| Exercise aim |
From the data below, repeat exactly the lines from the line with "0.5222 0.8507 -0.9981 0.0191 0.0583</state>" to the line with "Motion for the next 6", both included.

| Input for this task |
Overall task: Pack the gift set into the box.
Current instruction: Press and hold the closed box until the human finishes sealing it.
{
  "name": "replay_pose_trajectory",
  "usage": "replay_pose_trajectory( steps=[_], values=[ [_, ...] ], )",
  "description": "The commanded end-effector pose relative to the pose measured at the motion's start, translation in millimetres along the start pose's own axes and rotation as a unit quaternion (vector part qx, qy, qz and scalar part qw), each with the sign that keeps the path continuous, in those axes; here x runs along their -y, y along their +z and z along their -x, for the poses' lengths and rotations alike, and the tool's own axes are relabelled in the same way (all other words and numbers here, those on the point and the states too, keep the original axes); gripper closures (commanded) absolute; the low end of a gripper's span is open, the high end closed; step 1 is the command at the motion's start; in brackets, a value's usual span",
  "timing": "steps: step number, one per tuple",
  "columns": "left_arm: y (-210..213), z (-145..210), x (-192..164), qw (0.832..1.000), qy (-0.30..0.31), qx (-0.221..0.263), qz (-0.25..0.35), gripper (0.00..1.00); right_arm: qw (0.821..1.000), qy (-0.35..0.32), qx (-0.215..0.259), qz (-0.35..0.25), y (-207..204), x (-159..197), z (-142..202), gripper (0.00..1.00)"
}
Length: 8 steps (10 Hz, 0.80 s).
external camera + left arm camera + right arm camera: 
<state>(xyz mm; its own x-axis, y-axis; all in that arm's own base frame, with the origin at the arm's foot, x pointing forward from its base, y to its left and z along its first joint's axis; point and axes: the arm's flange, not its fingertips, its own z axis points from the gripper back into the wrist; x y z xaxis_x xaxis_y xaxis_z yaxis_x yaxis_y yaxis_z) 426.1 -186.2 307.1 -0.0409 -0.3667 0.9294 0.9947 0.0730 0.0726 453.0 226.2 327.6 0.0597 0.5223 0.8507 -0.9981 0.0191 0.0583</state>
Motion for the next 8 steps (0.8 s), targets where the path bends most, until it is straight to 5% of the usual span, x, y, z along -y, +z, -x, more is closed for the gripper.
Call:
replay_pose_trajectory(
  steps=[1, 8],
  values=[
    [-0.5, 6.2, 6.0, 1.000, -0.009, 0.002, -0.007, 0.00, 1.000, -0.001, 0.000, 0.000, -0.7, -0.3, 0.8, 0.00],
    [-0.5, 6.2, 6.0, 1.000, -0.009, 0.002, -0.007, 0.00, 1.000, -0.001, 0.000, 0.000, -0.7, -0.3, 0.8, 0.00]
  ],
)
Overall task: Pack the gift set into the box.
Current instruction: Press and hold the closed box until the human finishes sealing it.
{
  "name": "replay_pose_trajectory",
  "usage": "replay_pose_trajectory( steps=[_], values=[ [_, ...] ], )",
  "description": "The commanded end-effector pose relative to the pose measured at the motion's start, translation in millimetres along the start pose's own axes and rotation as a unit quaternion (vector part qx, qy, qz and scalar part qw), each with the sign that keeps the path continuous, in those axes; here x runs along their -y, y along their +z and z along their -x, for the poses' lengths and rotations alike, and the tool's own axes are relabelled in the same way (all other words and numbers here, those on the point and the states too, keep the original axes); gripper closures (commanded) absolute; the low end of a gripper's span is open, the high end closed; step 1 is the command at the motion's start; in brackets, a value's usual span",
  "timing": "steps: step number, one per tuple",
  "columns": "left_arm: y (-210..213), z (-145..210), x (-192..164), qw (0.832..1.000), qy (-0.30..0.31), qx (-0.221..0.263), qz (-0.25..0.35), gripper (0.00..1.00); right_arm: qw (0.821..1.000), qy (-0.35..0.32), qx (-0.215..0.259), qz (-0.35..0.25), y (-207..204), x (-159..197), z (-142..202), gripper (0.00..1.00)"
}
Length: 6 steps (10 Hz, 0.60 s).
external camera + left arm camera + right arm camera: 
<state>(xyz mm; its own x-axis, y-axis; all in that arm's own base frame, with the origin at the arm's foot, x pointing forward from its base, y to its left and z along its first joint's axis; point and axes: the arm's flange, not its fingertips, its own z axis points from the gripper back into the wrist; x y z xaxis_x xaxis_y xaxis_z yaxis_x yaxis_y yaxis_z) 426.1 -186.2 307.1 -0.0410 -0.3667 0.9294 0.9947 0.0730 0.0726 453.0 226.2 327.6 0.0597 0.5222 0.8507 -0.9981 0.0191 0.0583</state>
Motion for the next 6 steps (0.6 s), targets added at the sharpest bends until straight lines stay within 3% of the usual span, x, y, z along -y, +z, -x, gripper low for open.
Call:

| Task response |
<state>(xyz mm; its own x-axis, y-axis; all in that arm's own base frame, with the origin at the arm's foot, x pointing forward from its base, y to its left and z along its first joint's axis; point and axes: the arm's flange, not its fingertips, its own z axis points from the gripper back into the wrist; x y z xaxis_x xaxis_y xaxis_z yaxis_x yaxis_y yaxis_z) 426.1 -186.2 307.1 -0.0410 -0.3667 0.9294 0.9947 0.0730 0.0726 453.0 226.2 327.6 0.0597 0.5222 0.8507 -0.9981 0.0191 0.0583</state>
Motion for the next 6 steps (0.6 s), targets added at the sharpest bends until straight lines stay within 3% of the usual span, x, y, z along -y, +z, -x, gripper low for open.

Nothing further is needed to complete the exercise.